**DIRECTIONS**
Reproduce only what lies between the first line of the material below and the line containing "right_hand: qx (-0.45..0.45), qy", with both of those lines included and every line kept exact.

**AVAILABLE DATA**
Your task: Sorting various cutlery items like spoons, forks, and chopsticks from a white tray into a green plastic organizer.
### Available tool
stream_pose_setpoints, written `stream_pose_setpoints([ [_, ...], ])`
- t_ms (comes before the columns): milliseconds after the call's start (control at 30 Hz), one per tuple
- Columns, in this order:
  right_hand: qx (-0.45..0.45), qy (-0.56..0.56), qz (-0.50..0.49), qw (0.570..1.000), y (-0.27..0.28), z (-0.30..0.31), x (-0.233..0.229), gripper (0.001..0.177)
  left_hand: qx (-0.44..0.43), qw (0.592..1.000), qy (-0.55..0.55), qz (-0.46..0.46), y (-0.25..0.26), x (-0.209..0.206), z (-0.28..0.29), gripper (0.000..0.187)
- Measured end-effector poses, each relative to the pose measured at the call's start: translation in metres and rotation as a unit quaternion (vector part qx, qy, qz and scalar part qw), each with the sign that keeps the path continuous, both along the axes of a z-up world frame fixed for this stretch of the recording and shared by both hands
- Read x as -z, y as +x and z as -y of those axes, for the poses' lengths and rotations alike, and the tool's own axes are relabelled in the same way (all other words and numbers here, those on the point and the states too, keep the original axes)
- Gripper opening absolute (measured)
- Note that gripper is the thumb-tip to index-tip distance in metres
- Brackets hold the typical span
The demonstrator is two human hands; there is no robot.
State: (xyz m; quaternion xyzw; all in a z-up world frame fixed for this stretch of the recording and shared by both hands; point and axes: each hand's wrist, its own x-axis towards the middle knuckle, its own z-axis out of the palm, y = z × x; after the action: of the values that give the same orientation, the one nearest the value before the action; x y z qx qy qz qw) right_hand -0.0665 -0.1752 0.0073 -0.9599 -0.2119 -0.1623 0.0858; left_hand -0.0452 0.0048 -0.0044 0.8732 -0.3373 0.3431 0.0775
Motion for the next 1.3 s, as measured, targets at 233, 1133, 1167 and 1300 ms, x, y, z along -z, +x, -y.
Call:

**WRITTEN ANSWER**
Your task: Sorting various cutlery items like spoons, forks, and chopsticks from a white tray into a green plastic organizer.
### Available tool
stream_pose_setpoints, written `stream_pose_setpoints([ [_, ...], ])`
- t_ms (comes before the columns): milliseconds after the call's start (control at 30 Hz), one per tuple
- Columns, in this order:
  right_hand: qx (-0.45..0.45), qy (-0.56..0.56), qz (-0.50..0.49), qw (0.570..1.000), y (-0.27..0.28), z (-0.30..0.31), x (-0.233..0.229), gripper (0.001..0.177)

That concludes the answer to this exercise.